Consider This

The Raw Data on PCI

NewTracySIL.jpgLast month’s indictment of a man who allegedly stole millions of credit card numbers from retailers as varied as T.J. Maxx, BJ’s Wholesale Club and Barnes & Noble has reignited the conversation over data security. And while retailers are receiving a black eye in the press, credit card companies and banks are running as fast as they can for the nearest exit.

After the major credit card companies formed the Payment Card Industry Council in 2006, they created an absurd number of mind-boggling requirements for retailers under the pretense of keeping data safer. Large companies must now be certified “compliant” by checking more than 200 items off a to-do list, costing retailers billions of dollars and considerable lost time.

Once companies have jumped through all of these hoops, logic would have it that their systems would be safe, yet Heartland Payment Systems, Hannaford Bros. and Network Solutions were all certified “PCI compliant” before their systems were hacked.

And PCI compliance doesn’t provide safe harbor for retailers. Those that are breached aren’t offered protection; instead, they’re immediately dropped like a hot potato and forced to pay thousands of dollars a month to the credit card companies until they are deemed “compliant” once again.

The card companies’ PCI-compliance scheme is not the answer to protecting data.
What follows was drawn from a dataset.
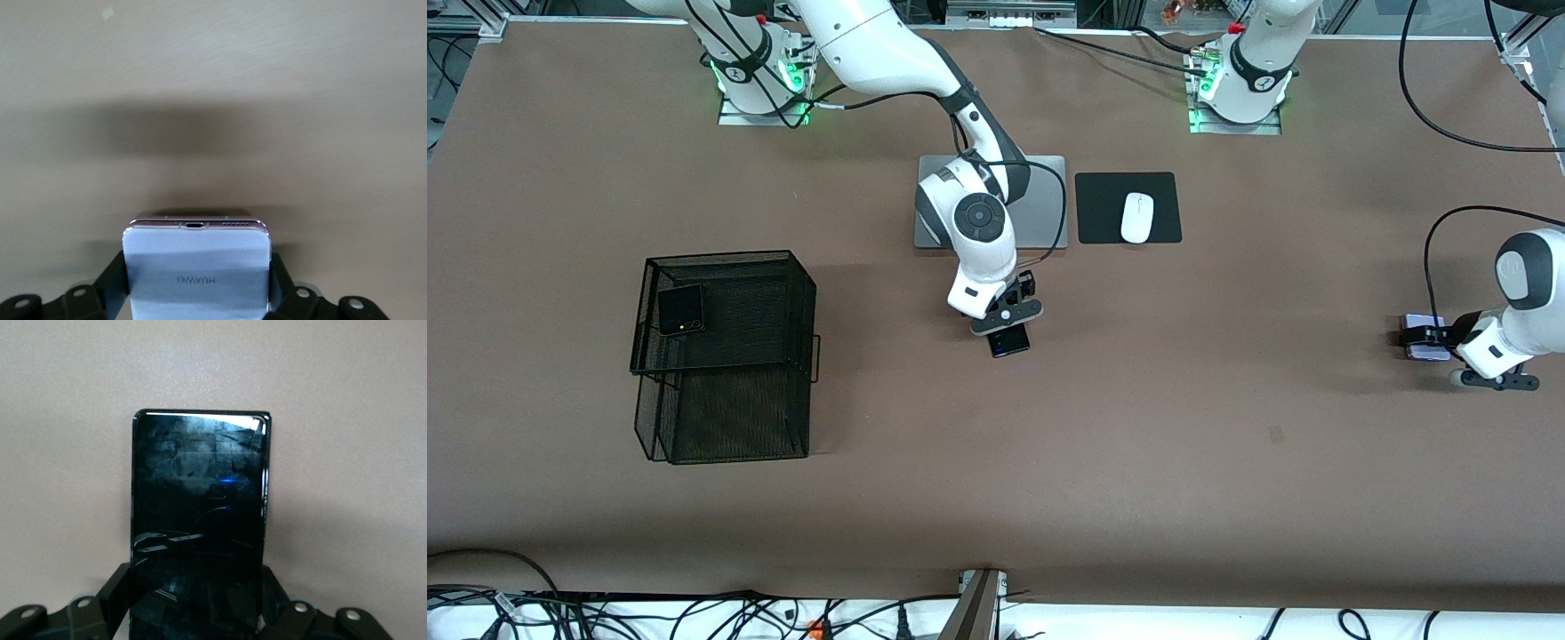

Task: Place phones with both arms
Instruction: 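Carry the black phone to the basket while the left gripper carries the white phone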

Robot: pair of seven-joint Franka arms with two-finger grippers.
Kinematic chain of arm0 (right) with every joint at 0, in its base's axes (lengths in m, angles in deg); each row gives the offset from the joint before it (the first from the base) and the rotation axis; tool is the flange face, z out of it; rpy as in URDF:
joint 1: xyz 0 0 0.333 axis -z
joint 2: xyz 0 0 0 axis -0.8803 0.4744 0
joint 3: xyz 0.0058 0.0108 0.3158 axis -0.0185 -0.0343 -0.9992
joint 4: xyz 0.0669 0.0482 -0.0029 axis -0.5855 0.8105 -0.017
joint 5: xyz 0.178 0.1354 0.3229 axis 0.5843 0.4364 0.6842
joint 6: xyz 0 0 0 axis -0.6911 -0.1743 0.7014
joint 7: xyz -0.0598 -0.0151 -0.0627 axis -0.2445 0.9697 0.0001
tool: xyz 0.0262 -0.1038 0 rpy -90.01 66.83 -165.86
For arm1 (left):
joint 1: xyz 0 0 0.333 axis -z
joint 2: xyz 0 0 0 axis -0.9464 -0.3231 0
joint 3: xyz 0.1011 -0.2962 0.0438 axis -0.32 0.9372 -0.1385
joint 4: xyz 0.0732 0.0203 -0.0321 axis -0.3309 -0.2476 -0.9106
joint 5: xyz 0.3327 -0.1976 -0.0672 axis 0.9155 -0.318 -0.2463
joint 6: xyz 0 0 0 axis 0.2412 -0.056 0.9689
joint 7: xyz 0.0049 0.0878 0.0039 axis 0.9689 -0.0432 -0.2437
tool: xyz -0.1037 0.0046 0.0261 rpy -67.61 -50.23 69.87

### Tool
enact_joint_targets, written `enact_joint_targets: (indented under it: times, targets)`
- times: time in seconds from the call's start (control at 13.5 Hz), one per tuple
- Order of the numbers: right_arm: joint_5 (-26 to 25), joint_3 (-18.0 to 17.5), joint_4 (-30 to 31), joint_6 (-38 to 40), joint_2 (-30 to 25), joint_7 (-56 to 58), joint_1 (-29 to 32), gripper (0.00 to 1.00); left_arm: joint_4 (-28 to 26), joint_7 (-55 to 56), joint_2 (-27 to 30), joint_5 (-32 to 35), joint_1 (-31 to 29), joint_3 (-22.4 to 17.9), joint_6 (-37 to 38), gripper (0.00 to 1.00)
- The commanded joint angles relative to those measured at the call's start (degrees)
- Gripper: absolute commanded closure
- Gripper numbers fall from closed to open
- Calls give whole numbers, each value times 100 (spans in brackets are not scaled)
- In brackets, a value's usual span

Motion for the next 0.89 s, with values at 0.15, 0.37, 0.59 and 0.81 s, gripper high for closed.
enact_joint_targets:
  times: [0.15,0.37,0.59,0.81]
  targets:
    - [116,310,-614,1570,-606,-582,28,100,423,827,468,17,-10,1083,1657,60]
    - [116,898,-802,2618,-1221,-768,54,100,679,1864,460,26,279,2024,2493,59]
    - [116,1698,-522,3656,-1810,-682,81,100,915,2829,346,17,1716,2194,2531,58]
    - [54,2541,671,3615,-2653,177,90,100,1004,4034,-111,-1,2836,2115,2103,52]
In fact, I’d argue it’s just another way for credit card companies and banks to pass the buck – and to make quite a few in the process in the form of $25,000-per-month fines on merchants that are not certified.

After taking it on the chin for years, retailers are getting fired up. At last month’s NRFtech conference, PetSmart executive chairman Phil Francis urged technology executives to go back to their offices and tell their CEOs precisely how much the company is spending on compliance. Bob Carr, CEO of Heartland Payment Systems, acknowledged in his keynote address that PCI-compliance assessments “aren’t worth the paper they’re written on.”

Despite all of the issues surrounding PCI compliance, the larger problem lies in the fact that retailers are required by credit card companies and banks to retain credit card data – data that most retailers do not want in the first place.

If merchants had the option of keeping nothing more than an authorization code provided at the time of sale and a truncated receipt, the process would be more cost-effective and eliminate at least part of the risk. In that scenario, credit card companies and banks would be the only ones with large amounts of data, and they could protect their card numbers however they wished.

With breaches in the news almost every day, it’s time for banks and credit card companies to be held accountable on data security. Until then, retailers will be stuck in a no-win situation with PCI — and our shoppers will be left out in the cold.